Lorena Pantano Rubino – Characterization of the small RNA transcriptome using the bcbio-nextgen python framework
Lorena talking about her great work integrating small RNA analysis into bcbio. microRNA have important functionality and lots of diversity with isomiRs. Small, complex and biologically important. bcbio has variant calling, RNA-seq, small RNA-seq and contains over 200 peer reviewed tools installed via Bioconda. small RNA pipeline does everything you can imagine wanting to process with short RNAs – lots of custom tools also built by Lorena. seqcluster to deal with multi-mapped reads on the same small RNA. Visualization interface built in to select. Fits into MultiQC for interactive summarization of results. Used miRQC for validation and quality control of pipeline. Shows plots of resource usage. Starting an open project for small RNA annotation and analysis: MIRTop.
Fabien Campagne – MetaR: simple, high-level languages for data analysis with the R ecosystem
MetaR aims at providing an interactive data analysis environment as part of R. IDEs like Rstudio are primarily useful for experienced programmers. Provide some nice features, along with interactive notebooks like IPython. Notebooks can be challenging because of breaking up into fragmented chunks. MetaR tries to put advantages of UI with ability to program using language workbench technolgy. Provides composable R – can combine a Biomart statement with R and then it generates it into pure R. End up with seamless interaction trying to remove disconnect between different interactive languages. Works with source control and provides better reproducibility by combining MetaR with Docker.
Jorge Duitama – Development of NGSEP as an open-source comprehensive solution for analysis of high throughput sequencing data
NGSEP is yet another tool, in Jorge’s words, to help with sequencing analysis. Does alignment, variant calling including custom algorithms. Contains implementation of Indel realignment, structural variant detection with CNVnator + custom algorithms. Integrates with Galaxy, iPlant and DNANexus. Uses for WGS of 100 genomes in rice, now part of Rice 3000 genomes project. Cool examples of structural variation in important rice genes detected.

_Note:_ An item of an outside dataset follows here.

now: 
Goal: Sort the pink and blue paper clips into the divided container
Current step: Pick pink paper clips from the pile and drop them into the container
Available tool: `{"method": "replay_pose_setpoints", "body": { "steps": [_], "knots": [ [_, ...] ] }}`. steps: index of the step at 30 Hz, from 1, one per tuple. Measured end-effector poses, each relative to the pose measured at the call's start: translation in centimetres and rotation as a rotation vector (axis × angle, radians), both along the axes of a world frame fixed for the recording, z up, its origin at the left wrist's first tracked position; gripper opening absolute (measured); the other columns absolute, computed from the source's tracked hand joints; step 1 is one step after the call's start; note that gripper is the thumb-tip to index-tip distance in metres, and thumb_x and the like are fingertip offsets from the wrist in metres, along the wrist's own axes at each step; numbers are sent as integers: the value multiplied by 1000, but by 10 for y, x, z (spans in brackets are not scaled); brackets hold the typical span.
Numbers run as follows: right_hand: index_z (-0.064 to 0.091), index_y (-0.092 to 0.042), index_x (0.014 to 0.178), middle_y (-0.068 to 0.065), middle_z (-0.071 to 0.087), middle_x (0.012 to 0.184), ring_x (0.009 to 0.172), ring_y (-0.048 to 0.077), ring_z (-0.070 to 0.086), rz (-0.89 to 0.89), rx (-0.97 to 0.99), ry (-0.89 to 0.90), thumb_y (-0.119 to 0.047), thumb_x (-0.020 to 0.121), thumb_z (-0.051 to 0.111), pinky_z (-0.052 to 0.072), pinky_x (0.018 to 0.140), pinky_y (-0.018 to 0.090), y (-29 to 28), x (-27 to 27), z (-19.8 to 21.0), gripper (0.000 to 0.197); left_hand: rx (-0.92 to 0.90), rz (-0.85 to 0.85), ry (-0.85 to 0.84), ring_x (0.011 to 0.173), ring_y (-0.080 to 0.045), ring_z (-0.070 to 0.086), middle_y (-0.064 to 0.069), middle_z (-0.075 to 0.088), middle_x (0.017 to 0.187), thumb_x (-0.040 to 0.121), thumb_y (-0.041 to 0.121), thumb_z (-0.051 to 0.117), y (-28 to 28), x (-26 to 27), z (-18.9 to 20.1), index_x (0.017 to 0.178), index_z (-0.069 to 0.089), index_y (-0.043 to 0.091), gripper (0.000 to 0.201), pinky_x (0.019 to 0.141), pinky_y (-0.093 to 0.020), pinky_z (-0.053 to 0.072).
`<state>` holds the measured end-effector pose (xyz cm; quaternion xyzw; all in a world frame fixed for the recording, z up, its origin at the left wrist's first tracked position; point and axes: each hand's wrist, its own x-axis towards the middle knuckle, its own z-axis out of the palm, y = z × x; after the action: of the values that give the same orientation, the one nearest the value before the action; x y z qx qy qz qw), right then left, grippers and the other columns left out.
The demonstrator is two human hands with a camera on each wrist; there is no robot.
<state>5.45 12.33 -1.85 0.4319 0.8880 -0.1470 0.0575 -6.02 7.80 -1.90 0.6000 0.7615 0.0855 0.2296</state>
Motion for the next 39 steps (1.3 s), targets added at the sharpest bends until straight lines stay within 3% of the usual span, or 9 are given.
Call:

Kam Dahlquist – GRNmap and GRNsight: open source software for dynamical systems modeling and visualization of medium-scale gene regulatory networks
GRNmap and GRNsight used as platform for talking about the open science ecosystem. How can open science facilitate teaching and connections. Students benefit from Open Source and Open Data – helps them become involved with the community and analysis. Software development done for teaching and as student projects. Cool way of integrating research in wet lab into teaching undergraduates. GRNmap collaboration with math students, GNRsight with computer science students. Math collaborators not used to working with open source repositories. GRNsight with computer science folks and used GitHub and open collaboration from the beginning. We need to teach software best practices while developing useful code. Great opportunities for undergraduates.